Aston Martin Unwraps the Production V12 Zagato
One of the most exciting new vehicles to be shown at last year’s Villa D’Este Concours was the Aston Martin V12 Zagato, a striking reimagining of the standard V12 Vantage. At the time, it was officially a concept, but the fact that an additional one was built for and competed in the Nürburgring 24 Hours seemed to indicate otherwise. Well, it didn’t take long after that for Aston Martin to come clean and say that it will build and sell a limited number of these Anglo-Italian bruisers.
Now Aston Martin has revealed photos and info on the final production version. And while the exterior styling (rendered in a combination of carbon fiber and hand-fabricated aluminum) is very much a derivative of the initial concept and competition vehicles, there’s considerably more polish inside and out.

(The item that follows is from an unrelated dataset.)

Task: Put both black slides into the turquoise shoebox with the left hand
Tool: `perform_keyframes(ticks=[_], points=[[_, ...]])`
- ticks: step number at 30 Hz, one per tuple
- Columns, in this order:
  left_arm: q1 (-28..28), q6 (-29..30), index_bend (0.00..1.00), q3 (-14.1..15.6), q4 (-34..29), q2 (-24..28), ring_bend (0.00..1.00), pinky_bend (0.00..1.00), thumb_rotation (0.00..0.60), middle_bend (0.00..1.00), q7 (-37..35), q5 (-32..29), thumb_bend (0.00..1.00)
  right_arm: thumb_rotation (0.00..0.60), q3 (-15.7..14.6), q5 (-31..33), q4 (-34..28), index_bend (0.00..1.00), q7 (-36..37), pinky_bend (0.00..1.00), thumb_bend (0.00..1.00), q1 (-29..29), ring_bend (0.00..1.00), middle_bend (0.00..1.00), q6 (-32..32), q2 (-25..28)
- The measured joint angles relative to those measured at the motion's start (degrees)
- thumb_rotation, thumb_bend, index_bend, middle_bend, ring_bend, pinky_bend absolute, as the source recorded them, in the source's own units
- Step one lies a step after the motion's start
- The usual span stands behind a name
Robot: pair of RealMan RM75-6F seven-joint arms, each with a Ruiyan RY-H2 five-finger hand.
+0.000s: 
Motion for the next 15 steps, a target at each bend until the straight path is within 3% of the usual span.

The initial car’s simple, gaping grille has been covered with an unusual, wave-patterned mesh, and the racing-style Lexan sliding side windows have been replaced with conventional roll-up windows. Unfortunately, there’s been another notable change from the original: The addition of a racing style rear wing. We realize that the car needs rear downforce to help keep it stuck to the road at high speeds, but would a retractable unit have been that much less effective and/or easy to implement? No current Aston road car has to resort to using a fixed aero appendage, so why sully the otherwise shapely flagship of the Vantage range with one?
Anyway, the interior of the production V12 Zagato has also been revised relative to prototypes. The dashboard and console are largely unchanged from the V12 Vantage pieces, but the seats, the door panels and the headliner are upholstered in a special wave-patterned Bridge of Weir leather (seven hides, to be exact) with contrasting stitching and embroidered Zagato “Z” logos on the seatbacks and the rear package shelf.
Underneath all this high style, you’ll find plenty of high performance to back it up. The same 6.0L V12 making the same 510hp as the one in the V12 Vantage is present, as is its 6-speed manual transaxle. Aston Martin forecasts this ensemble will yield 0-62 mph times of 4.2 seconds and a top speed of 190 mph.
How much will it cost to put one of these hybrids-of-a-different-stripe in your garage? Well, if you live in Great Britain, you’ll have to fork over 330,000 pounds, or roughly $522,000 (plus taxes and fees) to get your paws on one. That’s a serious premium over a V12 Vantage, but all that coin will buy you a fair bit of exclusivity: Just 150 V12 Zagatos are scheduled to be produced. To paraphrase the old saying, rarity costs money; how uncommon do you want to be?